*** Begin section ***

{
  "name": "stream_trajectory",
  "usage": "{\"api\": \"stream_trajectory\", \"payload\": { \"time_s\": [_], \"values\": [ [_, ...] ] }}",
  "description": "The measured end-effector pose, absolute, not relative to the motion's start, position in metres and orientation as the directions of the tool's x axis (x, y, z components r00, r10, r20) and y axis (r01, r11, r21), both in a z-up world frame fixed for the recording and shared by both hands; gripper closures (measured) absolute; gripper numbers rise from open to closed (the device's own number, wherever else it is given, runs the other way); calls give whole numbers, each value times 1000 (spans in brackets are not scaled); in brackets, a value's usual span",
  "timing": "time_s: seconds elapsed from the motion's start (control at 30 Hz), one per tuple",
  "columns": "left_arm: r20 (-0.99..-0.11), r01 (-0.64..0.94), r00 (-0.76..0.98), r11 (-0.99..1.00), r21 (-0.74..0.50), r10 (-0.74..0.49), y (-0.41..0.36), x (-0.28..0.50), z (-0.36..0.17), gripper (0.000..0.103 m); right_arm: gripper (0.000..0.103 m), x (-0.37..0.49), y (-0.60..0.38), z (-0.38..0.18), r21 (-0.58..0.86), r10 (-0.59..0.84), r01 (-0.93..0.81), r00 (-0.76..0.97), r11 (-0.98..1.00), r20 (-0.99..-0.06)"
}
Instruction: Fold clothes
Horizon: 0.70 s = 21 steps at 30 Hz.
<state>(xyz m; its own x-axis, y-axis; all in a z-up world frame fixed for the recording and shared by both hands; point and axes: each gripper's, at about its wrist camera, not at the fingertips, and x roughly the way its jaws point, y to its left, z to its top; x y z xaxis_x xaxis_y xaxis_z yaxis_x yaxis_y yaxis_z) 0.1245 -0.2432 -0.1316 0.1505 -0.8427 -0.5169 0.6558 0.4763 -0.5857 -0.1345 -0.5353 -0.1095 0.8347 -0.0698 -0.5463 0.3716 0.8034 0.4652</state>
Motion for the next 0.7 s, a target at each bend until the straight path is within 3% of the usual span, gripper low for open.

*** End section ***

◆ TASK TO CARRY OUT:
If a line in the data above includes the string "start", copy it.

◆ EXERCISE RESPONSE:
  "description": "The measured end-effector pose, absolute, not relative to the motion's start, position in metres and orientation as the directions of the tool's x axis (x, y, z components r00, r10, r20) and y axis (r01, r11, r21), both in a z-up world frame fixed for the recording and shared by both hands; gripper closures (measured) absolute; gripper numbers rise from open to closed (the device's own number, wherever else it is given, runs the other way); calls give whole numbers, each value times 1000 (spans in brackets are not scaled); in brackets, a value's usual span",
  "timing": "time_s: seconds elapsed from the motion's start (control at 30 Hz), one per tuple",

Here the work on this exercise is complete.